Reputation: 9071
I'm adding a rich-text editing field to my app. I'm using a standard EditText field, and I've added a toolbar with some editing buttons that apply spans to the selected text. This part works fine.
When I change the text selection by tapping different parts of the EditText, I want my buttons to reflect the current state by highlighting if the selected text already matches that format. For example, if I tap in some bold text, the bold button should highlight. This part also works fine, with the following exception:
Sometimes as I'm editing text, Android adds an underline to a word, in the same color as the text color. This isn't the spelling error underline; I think it's meant to assist in selecting the word, but I'm not sure what its purpose is. The problem is that Android uses a Spannable to add this underline, which my underline button sees, and thinks the word has had the underline style applied to it, so my button activates when it shouldn't.
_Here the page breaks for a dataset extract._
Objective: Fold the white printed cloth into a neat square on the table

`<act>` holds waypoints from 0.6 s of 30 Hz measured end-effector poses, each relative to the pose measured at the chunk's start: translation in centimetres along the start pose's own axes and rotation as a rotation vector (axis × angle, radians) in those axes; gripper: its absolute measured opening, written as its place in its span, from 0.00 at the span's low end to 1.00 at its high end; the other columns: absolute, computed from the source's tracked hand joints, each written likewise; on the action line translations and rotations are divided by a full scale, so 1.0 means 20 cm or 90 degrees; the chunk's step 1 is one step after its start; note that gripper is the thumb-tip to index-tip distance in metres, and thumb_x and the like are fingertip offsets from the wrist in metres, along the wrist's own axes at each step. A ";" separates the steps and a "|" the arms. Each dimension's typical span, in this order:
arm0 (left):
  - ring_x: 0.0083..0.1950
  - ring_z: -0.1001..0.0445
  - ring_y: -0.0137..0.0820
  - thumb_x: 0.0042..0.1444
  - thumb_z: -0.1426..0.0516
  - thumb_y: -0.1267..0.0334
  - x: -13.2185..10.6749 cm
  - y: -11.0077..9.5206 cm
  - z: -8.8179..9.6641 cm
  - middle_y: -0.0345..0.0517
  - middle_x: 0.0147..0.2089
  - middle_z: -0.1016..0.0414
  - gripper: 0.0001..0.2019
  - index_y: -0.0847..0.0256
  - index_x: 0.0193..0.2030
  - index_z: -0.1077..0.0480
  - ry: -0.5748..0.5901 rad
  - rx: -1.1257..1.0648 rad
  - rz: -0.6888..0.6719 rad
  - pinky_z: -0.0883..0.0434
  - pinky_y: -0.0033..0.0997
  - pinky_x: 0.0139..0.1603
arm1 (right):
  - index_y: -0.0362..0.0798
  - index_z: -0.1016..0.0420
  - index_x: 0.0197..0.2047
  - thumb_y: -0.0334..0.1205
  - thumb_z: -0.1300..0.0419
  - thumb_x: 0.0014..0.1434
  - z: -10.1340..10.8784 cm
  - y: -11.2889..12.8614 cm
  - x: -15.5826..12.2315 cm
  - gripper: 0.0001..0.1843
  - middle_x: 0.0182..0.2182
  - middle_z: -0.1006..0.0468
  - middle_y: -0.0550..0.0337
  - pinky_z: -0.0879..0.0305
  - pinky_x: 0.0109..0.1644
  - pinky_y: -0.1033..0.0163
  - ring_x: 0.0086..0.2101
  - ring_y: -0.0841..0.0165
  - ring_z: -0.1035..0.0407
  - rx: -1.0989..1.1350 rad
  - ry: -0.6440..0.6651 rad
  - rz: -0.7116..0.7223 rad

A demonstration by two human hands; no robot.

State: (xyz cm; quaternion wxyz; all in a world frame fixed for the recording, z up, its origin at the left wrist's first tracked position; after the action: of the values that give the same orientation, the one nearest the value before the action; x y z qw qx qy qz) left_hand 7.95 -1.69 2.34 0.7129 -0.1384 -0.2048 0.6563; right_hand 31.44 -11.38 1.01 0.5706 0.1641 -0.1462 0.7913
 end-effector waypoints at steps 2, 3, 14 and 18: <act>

My button uses this code to see if the selected text is underlined:
if (text.getSpans(selStart, selEnd, UnderlineSpan.class).length > 0) {
isUnderlined = true;
}
I tried viewing the properties of the underline spans, but they are always the same for both kinds of spans:
for (UnderlineSpan span : text.getSpans(selStart, selEnd, UnderlineSpan.class)) {
Log.d("FormatToolbar", "found underline span: " + span.getUnderlying() + ", " + span.getSpanTypeId() + ", " + span.describeContents() + ", " + span.toString());
}
Is there any way to tell the difference between an underline span I added to my text, and the temporary span that Android adds as I select different parts of the text?
Upvotes: 0
Views: 161
Reputation: 9071
I ended up subclassing UnderlineSpan:
import android.text.style.UnderlineSpan;
public class MyUnderlineSpan extends UnderlineSpan {
// we need this to tell the difference between underlines we add and underlines that Android adds temporarily as we edit the text
}
Then I create my underline spans as instances of MyUnderlineSpan, and test for that when I'm checking the formatting of selected text:
for (UnderlineSpan span : text.getSpans(selStart, selEnd, UnderlineSpan.class)) {
if (span instanceof MyUnderlineSpan) {
isUnderlined = true;
break;
}
}
The subclass doesn't even need any properties, it's just a way to identify whether I created a span or Android did. Kind of silly, but it works.